Ялом приводит историю пациентки, которая вследствие болезни почек была очень близка к смерти. После длительного диализа и успешной трансплантации почки она вернулась к жизни и позже так описала перемены, произошедшие с ней после:

“Честно говоря, я могу сказать о себе лишь одно: я чувствую себя человеком, прожившим две жизни. Я могу даже назвать это первой и второй Кэти. Первая Кэти умерла во время диализа. Должна была появиться вторая Кэти — Кэти, родившаяся из смерти. Первая Кэти была легкомысленное дитя. Она жила одной минутой. Она вечно жаловалась на холодную пищу в кафетерии, на занудность лекций по уходу за хирургическими больными, на несправедливость своих родителей. Ее жизненной целью было повеселиться в уик-энд. Она жила исключительно пустяками. Вторая Кэти — это я сейчас. Я влюблена в жизнь. Посмотрите, как прекрасно небо! Как великолепна его голубизна! Я иду в сад, и каждый цветок сияет такими потрясающими красками, что я ошеломлена его красотой… Уверена в одном: останься я первой Кэти, я бы играла в свои игрушки до самого конца, так и не узнав подлинную радость жизни. Чтобы начать жить, я должна была увидеть смерть глаза в глаза. Мне нужно было умереть для того, чтобы жить”

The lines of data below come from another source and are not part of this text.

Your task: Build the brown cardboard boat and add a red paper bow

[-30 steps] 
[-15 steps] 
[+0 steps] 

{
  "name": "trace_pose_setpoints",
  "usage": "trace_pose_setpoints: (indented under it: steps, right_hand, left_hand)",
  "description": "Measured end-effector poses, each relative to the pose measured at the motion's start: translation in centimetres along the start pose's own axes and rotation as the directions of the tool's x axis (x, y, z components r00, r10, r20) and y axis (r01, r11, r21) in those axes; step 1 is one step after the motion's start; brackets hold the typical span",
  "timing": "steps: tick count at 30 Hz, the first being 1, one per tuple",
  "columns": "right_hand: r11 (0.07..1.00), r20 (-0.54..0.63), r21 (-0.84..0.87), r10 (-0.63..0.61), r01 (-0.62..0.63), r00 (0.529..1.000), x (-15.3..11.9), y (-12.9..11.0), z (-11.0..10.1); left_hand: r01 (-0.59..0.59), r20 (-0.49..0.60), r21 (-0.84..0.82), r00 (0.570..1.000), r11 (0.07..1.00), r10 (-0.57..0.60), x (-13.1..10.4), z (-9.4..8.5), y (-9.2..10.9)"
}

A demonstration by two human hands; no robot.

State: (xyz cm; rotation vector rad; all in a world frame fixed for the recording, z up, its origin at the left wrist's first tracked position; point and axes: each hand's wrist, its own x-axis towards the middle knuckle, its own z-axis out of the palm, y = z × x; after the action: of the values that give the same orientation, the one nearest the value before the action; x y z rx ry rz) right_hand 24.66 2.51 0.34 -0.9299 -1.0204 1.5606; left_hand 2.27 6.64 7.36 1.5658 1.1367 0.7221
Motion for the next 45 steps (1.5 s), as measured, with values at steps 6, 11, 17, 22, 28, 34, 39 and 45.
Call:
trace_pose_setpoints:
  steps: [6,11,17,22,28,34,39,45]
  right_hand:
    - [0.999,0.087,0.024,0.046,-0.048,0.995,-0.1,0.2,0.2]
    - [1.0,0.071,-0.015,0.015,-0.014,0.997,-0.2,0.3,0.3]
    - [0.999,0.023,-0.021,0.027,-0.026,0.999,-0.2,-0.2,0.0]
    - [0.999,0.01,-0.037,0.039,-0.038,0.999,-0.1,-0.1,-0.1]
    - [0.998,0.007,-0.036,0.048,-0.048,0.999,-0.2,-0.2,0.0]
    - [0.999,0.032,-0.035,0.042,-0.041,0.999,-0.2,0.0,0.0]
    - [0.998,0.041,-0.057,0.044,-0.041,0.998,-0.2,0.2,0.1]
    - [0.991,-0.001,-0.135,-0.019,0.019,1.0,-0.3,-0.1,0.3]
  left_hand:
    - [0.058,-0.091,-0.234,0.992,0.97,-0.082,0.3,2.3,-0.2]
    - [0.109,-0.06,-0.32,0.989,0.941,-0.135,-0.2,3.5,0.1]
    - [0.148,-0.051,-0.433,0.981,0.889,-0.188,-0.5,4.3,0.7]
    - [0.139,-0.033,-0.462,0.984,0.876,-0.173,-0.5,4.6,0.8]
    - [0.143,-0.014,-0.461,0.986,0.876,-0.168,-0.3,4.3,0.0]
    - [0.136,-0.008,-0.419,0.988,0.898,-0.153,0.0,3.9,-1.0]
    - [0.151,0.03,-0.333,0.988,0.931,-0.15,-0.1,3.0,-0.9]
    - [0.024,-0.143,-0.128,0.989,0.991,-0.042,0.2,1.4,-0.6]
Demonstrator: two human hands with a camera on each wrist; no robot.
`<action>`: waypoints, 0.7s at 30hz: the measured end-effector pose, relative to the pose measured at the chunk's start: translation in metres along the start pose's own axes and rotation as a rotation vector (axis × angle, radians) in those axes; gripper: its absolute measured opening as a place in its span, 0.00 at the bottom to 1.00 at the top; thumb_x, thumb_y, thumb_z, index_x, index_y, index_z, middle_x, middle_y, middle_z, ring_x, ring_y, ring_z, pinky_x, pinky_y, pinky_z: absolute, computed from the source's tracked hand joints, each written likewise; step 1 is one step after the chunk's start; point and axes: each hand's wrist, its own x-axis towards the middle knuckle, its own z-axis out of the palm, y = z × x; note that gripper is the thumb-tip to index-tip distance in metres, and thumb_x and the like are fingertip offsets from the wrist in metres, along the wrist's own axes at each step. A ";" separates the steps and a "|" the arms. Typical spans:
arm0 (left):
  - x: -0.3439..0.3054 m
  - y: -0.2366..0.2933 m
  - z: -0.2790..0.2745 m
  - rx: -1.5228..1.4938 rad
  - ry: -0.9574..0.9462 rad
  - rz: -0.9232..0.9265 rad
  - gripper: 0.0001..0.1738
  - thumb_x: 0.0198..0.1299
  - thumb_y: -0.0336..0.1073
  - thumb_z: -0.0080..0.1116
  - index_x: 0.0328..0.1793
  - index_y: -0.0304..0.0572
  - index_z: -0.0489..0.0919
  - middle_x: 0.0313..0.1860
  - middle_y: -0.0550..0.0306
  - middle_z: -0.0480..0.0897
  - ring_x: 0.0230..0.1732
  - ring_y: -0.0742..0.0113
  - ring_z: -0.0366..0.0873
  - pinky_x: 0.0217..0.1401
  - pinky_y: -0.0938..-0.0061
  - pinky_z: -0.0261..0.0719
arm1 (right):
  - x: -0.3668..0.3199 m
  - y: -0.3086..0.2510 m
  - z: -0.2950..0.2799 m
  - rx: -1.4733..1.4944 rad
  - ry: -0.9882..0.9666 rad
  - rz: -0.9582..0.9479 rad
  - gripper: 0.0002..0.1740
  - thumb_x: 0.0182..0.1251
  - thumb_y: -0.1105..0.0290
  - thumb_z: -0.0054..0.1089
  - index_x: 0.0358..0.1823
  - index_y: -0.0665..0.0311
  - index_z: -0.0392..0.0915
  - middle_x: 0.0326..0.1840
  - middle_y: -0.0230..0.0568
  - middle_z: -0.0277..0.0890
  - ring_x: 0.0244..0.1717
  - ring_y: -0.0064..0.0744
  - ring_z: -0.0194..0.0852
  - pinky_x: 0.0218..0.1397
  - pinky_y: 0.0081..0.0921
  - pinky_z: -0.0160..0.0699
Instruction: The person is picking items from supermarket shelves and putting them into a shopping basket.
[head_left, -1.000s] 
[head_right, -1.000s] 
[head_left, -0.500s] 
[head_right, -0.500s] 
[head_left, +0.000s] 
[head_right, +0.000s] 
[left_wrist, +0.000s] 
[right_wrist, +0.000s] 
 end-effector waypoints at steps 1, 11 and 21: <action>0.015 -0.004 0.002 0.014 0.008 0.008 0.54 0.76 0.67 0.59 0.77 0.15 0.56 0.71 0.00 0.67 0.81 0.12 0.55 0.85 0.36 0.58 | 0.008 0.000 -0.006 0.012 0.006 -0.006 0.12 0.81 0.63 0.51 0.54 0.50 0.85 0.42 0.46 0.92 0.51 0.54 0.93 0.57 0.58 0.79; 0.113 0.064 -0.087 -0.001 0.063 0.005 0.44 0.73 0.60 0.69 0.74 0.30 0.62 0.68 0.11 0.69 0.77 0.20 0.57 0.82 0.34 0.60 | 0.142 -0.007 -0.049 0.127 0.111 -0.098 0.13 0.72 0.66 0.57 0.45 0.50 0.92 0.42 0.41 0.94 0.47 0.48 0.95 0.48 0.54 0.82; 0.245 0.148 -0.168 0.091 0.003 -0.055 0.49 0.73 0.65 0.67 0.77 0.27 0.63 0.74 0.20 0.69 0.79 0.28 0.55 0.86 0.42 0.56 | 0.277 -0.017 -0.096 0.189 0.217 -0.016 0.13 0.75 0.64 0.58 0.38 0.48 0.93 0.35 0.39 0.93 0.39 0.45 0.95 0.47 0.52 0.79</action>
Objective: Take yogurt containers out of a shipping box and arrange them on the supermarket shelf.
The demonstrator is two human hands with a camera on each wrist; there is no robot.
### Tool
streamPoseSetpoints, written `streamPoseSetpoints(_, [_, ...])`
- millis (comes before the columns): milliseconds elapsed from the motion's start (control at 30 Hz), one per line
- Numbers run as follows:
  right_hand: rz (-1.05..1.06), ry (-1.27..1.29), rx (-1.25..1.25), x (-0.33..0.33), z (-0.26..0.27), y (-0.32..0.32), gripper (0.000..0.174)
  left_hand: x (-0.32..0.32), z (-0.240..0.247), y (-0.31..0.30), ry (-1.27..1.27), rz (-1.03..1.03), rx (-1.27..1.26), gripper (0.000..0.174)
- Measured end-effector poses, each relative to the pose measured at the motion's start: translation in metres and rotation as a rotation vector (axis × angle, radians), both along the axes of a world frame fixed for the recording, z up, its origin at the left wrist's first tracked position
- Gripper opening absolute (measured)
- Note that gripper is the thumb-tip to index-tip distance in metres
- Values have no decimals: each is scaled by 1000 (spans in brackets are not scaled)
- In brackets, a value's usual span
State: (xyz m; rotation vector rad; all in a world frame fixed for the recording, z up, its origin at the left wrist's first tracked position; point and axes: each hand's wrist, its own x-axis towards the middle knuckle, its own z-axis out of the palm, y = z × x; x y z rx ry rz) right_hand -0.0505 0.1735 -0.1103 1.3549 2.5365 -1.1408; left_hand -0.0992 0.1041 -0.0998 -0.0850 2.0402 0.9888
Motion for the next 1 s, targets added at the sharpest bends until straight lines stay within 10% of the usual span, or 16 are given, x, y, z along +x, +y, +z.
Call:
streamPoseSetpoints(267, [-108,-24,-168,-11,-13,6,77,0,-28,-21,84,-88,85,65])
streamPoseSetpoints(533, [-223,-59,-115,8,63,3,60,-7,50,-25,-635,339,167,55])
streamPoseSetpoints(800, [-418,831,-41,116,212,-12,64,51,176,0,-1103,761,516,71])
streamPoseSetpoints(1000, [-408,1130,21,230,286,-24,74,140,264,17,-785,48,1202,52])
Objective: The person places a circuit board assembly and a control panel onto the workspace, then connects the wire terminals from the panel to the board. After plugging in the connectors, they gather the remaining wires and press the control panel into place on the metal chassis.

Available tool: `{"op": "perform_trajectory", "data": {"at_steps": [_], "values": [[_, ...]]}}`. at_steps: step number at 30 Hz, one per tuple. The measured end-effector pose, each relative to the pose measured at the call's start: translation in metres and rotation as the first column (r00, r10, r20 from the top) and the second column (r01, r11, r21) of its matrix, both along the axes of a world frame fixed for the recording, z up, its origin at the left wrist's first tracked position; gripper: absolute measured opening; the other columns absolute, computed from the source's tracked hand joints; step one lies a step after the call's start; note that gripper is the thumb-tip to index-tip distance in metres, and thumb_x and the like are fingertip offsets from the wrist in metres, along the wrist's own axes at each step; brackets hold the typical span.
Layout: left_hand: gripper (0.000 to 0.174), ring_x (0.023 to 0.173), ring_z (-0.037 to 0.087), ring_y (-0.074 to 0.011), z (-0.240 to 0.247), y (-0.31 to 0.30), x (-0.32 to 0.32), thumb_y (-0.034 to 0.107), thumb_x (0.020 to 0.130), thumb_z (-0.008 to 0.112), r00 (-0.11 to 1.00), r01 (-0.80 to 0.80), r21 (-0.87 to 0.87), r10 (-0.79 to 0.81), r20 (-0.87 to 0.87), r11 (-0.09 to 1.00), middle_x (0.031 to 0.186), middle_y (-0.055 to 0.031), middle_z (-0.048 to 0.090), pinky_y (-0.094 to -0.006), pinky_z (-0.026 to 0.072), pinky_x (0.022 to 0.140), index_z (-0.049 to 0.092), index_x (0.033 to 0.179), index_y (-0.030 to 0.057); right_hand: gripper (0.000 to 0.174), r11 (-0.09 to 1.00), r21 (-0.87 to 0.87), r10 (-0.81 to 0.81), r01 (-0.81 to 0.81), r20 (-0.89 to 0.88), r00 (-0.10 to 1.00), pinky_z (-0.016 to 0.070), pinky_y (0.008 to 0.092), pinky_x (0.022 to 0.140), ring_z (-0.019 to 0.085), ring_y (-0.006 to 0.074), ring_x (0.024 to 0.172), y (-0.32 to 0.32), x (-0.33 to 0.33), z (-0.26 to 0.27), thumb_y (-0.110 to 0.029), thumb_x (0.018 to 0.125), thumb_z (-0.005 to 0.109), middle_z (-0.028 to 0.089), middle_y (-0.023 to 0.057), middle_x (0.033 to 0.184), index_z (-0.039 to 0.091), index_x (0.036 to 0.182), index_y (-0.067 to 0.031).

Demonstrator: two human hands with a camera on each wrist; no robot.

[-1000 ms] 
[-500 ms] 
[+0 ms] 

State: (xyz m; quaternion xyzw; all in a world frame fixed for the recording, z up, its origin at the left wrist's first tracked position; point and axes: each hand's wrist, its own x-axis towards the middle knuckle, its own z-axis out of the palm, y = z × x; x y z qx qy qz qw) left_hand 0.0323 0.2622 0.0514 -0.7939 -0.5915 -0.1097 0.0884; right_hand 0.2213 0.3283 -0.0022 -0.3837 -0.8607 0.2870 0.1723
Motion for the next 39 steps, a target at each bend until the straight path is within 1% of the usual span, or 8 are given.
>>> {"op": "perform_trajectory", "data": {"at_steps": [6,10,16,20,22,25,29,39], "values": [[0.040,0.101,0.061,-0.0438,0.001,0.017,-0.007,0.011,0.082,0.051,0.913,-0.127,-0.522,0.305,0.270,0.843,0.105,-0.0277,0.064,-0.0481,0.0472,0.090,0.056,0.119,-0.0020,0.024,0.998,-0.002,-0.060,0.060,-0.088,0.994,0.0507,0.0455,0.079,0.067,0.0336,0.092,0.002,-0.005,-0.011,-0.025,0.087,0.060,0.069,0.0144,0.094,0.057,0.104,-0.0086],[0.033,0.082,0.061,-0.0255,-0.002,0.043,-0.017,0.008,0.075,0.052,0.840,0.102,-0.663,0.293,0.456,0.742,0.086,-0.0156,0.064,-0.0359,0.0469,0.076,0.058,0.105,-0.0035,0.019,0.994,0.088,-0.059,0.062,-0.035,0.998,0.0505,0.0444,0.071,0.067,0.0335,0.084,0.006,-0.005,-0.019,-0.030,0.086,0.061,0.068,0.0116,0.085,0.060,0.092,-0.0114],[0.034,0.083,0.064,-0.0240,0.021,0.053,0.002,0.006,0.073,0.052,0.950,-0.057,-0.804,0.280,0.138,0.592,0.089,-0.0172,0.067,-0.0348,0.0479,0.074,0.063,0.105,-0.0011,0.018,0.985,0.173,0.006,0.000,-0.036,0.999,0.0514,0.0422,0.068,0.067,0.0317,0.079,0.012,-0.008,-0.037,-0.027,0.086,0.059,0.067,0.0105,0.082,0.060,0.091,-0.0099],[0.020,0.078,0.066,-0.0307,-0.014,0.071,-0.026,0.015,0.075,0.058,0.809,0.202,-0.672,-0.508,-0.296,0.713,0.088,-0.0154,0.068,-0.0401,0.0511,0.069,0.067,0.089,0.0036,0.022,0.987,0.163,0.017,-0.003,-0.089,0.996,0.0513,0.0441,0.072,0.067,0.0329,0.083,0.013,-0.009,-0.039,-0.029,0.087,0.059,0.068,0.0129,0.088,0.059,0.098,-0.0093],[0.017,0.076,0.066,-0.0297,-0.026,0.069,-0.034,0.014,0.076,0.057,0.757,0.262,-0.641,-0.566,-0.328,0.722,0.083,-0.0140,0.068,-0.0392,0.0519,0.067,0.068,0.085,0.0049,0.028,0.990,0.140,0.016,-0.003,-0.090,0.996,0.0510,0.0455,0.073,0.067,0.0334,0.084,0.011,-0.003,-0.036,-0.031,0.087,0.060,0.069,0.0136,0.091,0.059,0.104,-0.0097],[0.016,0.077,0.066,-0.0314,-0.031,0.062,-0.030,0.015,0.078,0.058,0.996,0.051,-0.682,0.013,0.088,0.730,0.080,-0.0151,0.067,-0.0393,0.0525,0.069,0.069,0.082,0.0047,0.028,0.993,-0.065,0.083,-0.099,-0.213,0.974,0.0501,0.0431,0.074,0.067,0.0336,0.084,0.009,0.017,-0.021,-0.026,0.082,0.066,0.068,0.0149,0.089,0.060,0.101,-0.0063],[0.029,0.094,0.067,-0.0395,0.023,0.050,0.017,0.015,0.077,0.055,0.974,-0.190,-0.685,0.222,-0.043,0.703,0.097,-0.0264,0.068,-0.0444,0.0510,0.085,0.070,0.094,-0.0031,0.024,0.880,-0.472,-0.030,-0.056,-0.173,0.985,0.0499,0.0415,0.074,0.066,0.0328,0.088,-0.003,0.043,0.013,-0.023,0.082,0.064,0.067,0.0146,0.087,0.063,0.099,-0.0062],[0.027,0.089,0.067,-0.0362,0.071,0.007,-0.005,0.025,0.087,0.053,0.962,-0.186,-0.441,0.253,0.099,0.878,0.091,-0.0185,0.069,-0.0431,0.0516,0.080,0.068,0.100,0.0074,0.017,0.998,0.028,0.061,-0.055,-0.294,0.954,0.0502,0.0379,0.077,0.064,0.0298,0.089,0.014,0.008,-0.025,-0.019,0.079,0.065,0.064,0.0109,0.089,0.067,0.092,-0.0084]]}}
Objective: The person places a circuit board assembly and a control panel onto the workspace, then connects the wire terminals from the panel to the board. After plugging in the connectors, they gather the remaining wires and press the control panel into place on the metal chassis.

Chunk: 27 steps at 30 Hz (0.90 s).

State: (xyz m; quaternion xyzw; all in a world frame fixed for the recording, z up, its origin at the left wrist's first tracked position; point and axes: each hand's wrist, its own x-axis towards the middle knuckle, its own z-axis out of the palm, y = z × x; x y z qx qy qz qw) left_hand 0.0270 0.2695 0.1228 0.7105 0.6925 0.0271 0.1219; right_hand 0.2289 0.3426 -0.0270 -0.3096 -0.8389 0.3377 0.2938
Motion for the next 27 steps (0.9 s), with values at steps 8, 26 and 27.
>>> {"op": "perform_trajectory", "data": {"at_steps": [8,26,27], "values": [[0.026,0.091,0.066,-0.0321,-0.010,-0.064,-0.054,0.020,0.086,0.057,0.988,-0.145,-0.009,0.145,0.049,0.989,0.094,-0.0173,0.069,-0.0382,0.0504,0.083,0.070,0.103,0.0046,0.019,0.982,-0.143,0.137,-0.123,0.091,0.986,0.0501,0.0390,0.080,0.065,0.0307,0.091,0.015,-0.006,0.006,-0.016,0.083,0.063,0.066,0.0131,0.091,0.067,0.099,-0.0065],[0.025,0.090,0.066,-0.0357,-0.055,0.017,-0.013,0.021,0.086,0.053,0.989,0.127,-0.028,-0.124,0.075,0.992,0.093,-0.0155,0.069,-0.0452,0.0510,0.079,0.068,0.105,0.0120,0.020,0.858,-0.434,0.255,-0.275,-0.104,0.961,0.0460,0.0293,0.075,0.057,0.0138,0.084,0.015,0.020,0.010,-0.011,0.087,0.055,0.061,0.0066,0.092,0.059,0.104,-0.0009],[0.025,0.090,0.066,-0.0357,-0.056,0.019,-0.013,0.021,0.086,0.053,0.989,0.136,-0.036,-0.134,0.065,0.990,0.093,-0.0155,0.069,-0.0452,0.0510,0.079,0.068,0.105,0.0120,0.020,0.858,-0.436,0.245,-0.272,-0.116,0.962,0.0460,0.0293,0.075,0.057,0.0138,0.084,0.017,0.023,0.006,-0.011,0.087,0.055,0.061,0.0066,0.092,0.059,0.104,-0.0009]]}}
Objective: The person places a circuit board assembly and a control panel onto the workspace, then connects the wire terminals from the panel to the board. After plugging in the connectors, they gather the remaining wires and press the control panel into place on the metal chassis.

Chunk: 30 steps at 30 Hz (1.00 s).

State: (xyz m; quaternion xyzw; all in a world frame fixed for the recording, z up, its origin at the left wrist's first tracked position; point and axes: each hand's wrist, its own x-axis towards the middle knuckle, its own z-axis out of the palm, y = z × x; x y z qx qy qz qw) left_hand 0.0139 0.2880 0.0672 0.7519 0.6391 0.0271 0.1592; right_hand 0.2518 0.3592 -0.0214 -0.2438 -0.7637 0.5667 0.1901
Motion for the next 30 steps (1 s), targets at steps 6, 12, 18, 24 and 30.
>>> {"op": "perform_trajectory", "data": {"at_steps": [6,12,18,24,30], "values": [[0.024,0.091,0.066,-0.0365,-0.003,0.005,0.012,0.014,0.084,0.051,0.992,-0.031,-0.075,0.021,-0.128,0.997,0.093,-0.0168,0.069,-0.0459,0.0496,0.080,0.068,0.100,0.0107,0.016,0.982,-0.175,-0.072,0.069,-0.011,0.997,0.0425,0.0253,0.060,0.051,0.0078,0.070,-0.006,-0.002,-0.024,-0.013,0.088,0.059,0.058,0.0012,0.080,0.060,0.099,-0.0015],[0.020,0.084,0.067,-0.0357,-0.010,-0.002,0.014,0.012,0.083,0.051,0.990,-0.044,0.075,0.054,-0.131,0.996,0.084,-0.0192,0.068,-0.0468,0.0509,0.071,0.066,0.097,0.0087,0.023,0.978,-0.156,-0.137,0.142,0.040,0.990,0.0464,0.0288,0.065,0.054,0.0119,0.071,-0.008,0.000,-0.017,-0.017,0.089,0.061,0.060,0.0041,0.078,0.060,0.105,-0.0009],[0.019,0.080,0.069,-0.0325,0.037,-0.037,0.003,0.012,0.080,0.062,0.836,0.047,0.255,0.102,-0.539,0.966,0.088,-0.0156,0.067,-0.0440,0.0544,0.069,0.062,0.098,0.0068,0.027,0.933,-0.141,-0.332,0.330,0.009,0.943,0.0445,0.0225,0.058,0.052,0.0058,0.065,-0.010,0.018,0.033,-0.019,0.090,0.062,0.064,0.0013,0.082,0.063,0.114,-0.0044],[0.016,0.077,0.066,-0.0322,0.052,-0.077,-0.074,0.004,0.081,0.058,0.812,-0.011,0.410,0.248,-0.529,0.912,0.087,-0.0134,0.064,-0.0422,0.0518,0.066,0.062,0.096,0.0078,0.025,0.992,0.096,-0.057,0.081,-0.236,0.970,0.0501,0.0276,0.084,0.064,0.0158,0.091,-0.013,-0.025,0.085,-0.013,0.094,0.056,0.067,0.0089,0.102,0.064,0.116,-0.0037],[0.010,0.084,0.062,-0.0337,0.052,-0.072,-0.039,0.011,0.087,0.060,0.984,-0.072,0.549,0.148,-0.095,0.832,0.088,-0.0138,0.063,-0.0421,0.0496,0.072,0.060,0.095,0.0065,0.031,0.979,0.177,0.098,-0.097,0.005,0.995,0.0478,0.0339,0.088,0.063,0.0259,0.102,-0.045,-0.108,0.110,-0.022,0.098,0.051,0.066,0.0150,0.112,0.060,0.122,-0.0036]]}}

В другом исследовании Ялома участвовали семьдесят пациенток, у которых был диагностирован метастатический рак груди в стадии, не поддающейся хирургическому или терапевтическому лечению. Все женщины во время исследования не находились в стационаре, никто из них не потерял трудоспособности и не имел значительных физических болей. Им было предложено ответить на 17 вопросов, оценив ответ по пятибалльной шкале от “практически никогда” до “всегда” и отнеся эти оценки на периоды до и после постановки диагноза. Не ставя своей целью анализировать полученные ответы, укажу только на показательный и удивительный факт: восемнадцать пациенток против восьми сообщили об увеличении числа “моментов глубокой умиротворенности”. И это при раке на терминальной стадии!